## Exercise instructions
Nothing but an exact repetition of the listing should be returned.
***
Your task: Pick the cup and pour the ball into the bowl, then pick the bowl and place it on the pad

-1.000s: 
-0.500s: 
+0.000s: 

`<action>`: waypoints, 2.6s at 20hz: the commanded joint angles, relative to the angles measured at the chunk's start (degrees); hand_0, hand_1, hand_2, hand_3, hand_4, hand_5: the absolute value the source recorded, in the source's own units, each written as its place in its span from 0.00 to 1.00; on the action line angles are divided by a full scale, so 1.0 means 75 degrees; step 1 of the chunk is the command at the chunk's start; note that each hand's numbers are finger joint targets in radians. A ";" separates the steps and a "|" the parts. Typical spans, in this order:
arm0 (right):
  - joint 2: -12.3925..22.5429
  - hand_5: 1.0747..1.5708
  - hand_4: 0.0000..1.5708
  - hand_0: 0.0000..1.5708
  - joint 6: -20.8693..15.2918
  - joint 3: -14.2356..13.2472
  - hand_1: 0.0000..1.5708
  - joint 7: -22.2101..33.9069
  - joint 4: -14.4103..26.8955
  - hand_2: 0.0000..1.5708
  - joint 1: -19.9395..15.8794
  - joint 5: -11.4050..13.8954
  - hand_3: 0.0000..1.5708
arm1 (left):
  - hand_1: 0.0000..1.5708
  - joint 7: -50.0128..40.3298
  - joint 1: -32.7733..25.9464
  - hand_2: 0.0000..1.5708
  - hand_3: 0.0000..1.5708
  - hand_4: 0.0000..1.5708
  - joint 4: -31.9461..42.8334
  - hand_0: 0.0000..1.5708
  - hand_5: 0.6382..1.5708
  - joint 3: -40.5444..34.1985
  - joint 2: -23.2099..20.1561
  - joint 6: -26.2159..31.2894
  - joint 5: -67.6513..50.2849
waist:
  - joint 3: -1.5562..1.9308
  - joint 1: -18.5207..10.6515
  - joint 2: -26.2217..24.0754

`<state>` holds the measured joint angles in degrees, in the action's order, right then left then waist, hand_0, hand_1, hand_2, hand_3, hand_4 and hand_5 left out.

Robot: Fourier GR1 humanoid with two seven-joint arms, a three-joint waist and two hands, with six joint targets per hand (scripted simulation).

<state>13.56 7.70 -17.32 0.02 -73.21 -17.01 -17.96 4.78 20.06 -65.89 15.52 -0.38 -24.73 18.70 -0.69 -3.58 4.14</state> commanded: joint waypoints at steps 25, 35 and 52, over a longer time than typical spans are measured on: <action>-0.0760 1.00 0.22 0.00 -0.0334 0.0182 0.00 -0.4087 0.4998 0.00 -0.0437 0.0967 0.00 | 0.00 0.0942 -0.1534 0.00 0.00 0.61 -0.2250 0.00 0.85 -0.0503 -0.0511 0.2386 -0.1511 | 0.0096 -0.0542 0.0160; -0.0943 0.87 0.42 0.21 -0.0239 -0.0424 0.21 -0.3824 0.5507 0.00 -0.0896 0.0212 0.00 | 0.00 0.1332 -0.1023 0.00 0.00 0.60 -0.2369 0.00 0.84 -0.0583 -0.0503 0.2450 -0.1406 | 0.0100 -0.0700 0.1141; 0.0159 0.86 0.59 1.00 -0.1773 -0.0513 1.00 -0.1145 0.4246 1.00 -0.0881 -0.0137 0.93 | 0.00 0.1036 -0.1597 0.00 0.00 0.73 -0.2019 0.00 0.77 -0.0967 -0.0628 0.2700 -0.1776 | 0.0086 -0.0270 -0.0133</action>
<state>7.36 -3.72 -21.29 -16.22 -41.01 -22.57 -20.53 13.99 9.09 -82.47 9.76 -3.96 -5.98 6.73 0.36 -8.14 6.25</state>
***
## Response
Your task: Pick the cup and pour the ball into the bowl, then pick the bowl and place it on the pad

-1.000s: 
-0.500s: 
+0.000s: 

`<action>`: waypoints, 2.6s at 20hz: the commanded joint angles, relative to the angles measured at the chunk's start (degrees); hand_0, hand_1, hand_2, hand_3, hand_4, hand_5: the absolute value the source recorded, in the source's own units, each written as its place in its span from 0.00 to 1.00; on the action line angles are divided by a full scale, so 1.0 means 75 degrees; step 1 of the chunk is the command at the chunk's start; note that each hand's numbers are finger joint targets in radians. A ";" separates the steps and a "|" the parts. Typical spans, in this order:
arm0 (right):
  - joint 2: -12.3925..22.5429
  - hand_5: 1.0747..1.5708
  - hand_4: 0.0000..1.5708
  - hand_0: 0.0000..1.5708
  - joint 6: -20.8693..15.2918
  - joint 3: -14.2356..13.2472
  - hand_1: 0.0000..1.5708
  - joint 7: -22.2101..33.9069
  - joint 4: -14.4103..26.8955
  - hand_2: 0.0000..1.5708
  - joint 1: -19.9395..15.8794
  - joint 5: -11.4050..13.8954
  - hand_3: 0.0000..1.5708
arm1 (left):
  - hand_1: 0.0000..1.5708
  - joint 7: -50.0128..40.3298
  - joint 1: -32.7733..25.9464
  - hand_2: 0.0000..1.5708
  - hand_3: 0.0000..1.5708
  - hand_4: 0.0000..1.5708
  - joint 4: -31.9461..42.8334
  - hand_0: 0.0000..1.5708
  - hand_5: 0.6382..1.5708
  - joint 3: -40.5444..34.1985
  - joint 2: -23.2099..20.1561
  - joint 6: -26.2159..31.2894
  - joint 5: -67.6513..50.2849
waist:
  - joint 3: -1.5562..1.9308
  - joint 1: -18.5207..10.6515
  - joint 2: -26.2217..24.0754

`<state>` holds the measured joint angles in degrees, in the action's order, right then left then waist, hand_0, hand_1, hand_2, hand_3, hand_4 and hand_5 left out.

Robot: Fourier GR1 humanoid with two seven-joint arms, a three-joint waist and two hands, with six joint targets per hand (scripted simulation).

<state>13.56 7.70 -17.32 0.02 -73.21 -17.01 -17.96 4.78 20.06 -65.89 15.52 -0.38 -24.73 18.70 -0.69 -3.58 4.14</state> commanded: joint waypoints at steps 25, 35 and 52, over a longer time than typical spans are measured on: <action>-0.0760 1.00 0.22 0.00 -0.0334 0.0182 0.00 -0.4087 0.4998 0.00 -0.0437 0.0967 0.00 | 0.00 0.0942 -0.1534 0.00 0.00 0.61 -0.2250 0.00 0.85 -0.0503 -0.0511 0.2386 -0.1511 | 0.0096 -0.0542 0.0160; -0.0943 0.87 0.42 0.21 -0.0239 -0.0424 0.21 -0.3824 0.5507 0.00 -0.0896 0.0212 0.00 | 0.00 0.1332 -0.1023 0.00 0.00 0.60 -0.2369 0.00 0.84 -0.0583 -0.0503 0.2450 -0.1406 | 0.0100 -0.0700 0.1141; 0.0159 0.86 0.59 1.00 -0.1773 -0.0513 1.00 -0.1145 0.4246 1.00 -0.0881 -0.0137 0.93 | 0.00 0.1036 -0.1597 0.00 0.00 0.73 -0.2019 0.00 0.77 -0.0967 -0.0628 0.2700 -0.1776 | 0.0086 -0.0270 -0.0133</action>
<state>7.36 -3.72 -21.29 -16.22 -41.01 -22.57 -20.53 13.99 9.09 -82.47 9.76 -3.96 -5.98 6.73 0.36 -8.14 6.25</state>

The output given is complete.